Jurors hear two views of Dr. Conrad Murray
It was the promise of a big celebrity trial with its alluring mix of Hollywood and death that ringed a downtown courthouse with camera crews.
Citizens rose before dark for seats in the packed courtroom, where they heard intimate details of Michael Jackson’s death, even viewing a photo of his body, laid out on a gurney in a hospital hallway.
When the prosecutor and a defense attorney rose for their closing arguments Thursday, they dealt with that celebrity in starkly different ways.
Ed Chernoff, who is defending Jackson’s personal physician Conrad Murray against a charge of involuntary manslaughter, argued that the celebrity’s high profile was the main reason the case was brought to trial in the first place.
“Somebody’s got to say it: If it were anybody else but Michael Jackson, if it were anybody else, would this doctor be here today?” he told jurors.
But when a prosecutor rose Thursday to make a final pitch for conviction, he brushed aside the pop star’s outsized fame and musical genius and focused instead on a role he played outside the limelight: father.
Returning to the subject of Jackson’s three children again and again, he suggested the physician’s true crime was not killing an icon, but robbing two young boys and a girl of their father.
“For them, this case doesn’t end today or tomorrow or the next day,” Deputy Dist. Atty. David Walgren told jurors. “For Michael’s children this case will go on forever because they do not have a father.”
With the conclusion of the final arguments, the jury is expected to begin deliberations Friday.
Throughout the six-week trial, the defense worked to portray Murray as sympathetic, even summoning former patients to vouch for his warmth and generosity.
Prosecutors seemed to have a more difficult challenge with the victim, a larger than life figure whose final years were defined by allegations of child molestation and drug abuse.
The emphasis on Jackson’s children, who did not attend the trial or figure largely in the case, in closing arguments seemed a clear attempt to humanize him in the eyes of jurors, nine of whom are parents.
In his initial two-hour address the prosecutor referred to Jackson’s career only briefly, but referred to Prince, 14; Paris, 13; and Blanket, 9, nearly two dozen times. Twice Walgren told jurors that the children were “paramount” to the singer and noted repeatedly that his two eldest had witnessed Murray’s failed efforts to revive their father.
Recounting testimony that Paris was sobbing and Prince in a state of shock, the prosecutor told jurors, “That is what the actions of Conrad Murray did, not just to Michael Jackson but to his kids.”
The prosecutor asked jurors to find that Murray acted with gross negligence when he gave Jackson the surgical anesthetic propofol for insomnia in a bedroom of the singer’s mansion.
The defense tried to paint Jackson as a desperate, sleep-deprived drug addict who so feared failing at a comeback that he injected himself with a lethal amount of the surgical anesthetic in an attempt to rest before rehearsals.
But Walgren ridiculed that portrait.
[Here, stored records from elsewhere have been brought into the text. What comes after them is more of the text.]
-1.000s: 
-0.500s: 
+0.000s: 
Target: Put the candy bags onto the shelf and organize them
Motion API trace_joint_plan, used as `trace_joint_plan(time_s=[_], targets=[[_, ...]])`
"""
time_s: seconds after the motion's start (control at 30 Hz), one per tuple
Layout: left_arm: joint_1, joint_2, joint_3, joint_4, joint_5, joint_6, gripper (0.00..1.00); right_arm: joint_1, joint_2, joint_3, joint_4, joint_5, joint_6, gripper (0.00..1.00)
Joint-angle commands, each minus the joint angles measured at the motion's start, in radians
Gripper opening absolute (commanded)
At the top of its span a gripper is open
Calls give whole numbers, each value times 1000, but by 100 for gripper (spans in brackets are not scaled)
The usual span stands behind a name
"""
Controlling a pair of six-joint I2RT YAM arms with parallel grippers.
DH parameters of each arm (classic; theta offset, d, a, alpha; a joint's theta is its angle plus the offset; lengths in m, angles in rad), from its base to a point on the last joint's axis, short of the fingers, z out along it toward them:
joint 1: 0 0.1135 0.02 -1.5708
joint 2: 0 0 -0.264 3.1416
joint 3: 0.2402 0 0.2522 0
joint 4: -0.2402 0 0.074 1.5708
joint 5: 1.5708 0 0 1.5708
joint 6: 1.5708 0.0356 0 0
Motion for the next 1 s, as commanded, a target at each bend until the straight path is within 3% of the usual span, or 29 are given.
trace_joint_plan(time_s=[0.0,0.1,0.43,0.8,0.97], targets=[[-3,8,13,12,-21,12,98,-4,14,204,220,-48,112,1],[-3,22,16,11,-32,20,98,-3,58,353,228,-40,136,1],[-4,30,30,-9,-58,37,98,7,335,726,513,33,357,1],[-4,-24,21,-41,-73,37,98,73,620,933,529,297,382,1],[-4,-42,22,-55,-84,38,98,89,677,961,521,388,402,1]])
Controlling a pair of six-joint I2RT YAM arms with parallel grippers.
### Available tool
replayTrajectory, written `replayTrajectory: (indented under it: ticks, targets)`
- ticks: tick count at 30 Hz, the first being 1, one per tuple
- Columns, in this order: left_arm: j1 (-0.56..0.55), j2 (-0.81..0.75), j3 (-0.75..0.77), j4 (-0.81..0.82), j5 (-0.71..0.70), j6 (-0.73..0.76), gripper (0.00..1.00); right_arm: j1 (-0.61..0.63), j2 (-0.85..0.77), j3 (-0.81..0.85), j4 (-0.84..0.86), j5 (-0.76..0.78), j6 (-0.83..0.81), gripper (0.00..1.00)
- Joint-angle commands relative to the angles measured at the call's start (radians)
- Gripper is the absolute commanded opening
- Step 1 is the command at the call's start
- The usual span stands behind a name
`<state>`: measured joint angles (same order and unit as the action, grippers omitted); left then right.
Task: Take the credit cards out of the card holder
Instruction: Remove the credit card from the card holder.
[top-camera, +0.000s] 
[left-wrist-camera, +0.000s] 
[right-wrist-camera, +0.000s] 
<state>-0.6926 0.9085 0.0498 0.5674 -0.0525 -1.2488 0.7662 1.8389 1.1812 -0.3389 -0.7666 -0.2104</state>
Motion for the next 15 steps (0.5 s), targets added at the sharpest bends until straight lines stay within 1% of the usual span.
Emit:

Jackson, he said, was optimistic in large part because comeback concerts in London would allow his children to see him perform for the first time.
“He was making plans, long-term plans, for both himself and his three children to whom he was so dedicated,” the prosecutor said.
He said Murray “corrupted” the “hallowed relationship” between doctor and patient so it came to resemble an “employer-employee relationship.” The doctor wanted to keep his $150,000-a-month job so he agreed to provide Jackson with a drug in unsafe circumstances that amounted to an “obscene experiment,” Walgren said.
“He is an employee who is saying yes to what is asked instead of saying yes to what is best for Michael Jackson’s health as any competent, ethical doctor would do,” Walgren said.
In his argument, defense attorney Chernoff criticized the prosecution for repeatedly showing jurors a photo of the children — a close-cropped image of the three at a public memorial. Showing the photo was designed to tug at their emotions and to paint Jackson as a victim, the lawyer said.
“It’s heartbreaking to see those kids, you know that and I know that. That’s why they showed those kids,” he said.
Murray, Chernoff said, was pulled into the situation only because he wanted to help Jackson with his sleep problems. Yet he was “a little fish in a big dirty pond” who was clueless about Jackson’s other doctors and had no control over the incredible stress the singer was under.
Chernoff told jurors Jackson’s death was a direct result of the singer swallowing tablets of a sedative and injecting himself with propofol.
And Murray should not be held responsible for the pop star’s actions, he said.